▸ **COLLECTED MATERIAL**
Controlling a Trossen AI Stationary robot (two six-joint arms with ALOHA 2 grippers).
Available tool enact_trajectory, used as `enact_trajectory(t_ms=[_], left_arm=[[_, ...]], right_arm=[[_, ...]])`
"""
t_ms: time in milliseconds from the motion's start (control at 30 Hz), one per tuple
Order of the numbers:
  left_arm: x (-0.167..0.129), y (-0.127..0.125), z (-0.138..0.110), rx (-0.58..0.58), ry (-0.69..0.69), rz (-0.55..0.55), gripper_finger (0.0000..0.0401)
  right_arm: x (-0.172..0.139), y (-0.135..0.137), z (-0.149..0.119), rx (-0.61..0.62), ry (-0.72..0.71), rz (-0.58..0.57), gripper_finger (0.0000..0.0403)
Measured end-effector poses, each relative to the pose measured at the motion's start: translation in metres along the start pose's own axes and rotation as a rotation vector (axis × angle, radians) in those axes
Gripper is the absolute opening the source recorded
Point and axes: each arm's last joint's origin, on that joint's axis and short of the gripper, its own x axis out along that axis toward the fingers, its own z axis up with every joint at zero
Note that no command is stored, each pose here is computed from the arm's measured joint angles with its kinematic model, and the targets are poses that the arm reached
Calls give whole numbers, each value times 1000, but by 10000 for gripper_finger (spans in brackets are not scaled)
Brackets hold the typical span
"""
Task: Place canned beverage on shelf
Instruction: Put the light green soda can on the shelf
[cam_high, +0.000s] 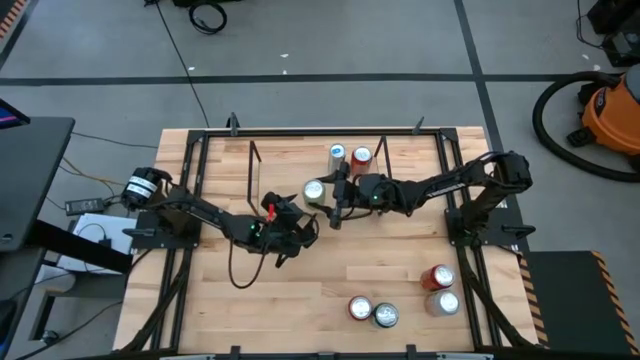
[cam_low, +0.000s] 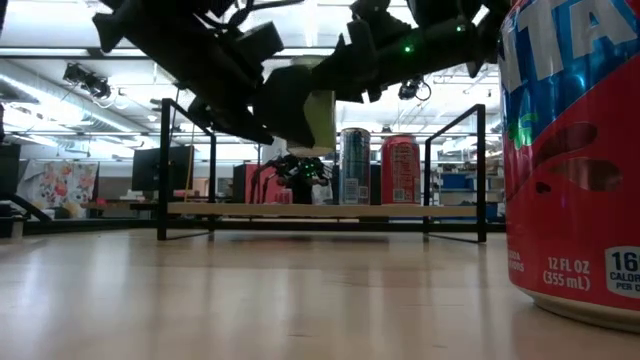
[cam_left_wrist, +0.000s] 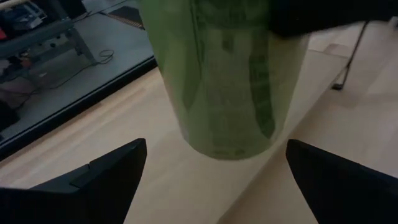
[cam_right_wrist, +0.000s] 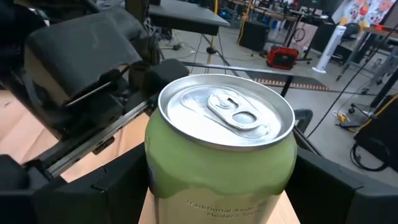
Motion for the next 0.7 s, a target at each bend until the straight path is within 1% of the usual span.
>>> enact_trajectory(t_ms=[100,200,300,433,600,700], left_arm=[[1,0,0,-6,-14,18,398],[3,-4,-6,35,-28,46,398],[10,-13,-17,62,-32,38,398],[16,-24,-25,94,-61,21,398],[20,-28,-27,88,-122,86,398],[17,-28,-26,80,-148,127,398]], right_arm=[[1,-5,-1,13,1,-8,323],[-1,-10,-7,23,-8,-26,323],[-4,-15,-16,32,-19,-42,323],[-7,-17,-15,46,-69,-55,323],[-7,-17,-15,68,-72,-39,323],[-7,-17,-15,72,-72,-37,323]])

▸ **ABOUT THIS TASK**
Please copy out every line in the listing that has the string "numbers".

▸ **WRITTEN RESPONSE**
Order of the numbers:
Calls give whole numbers, each value times 1000, but by 10000 for gripper_finger (spans in brackets are not scaled)

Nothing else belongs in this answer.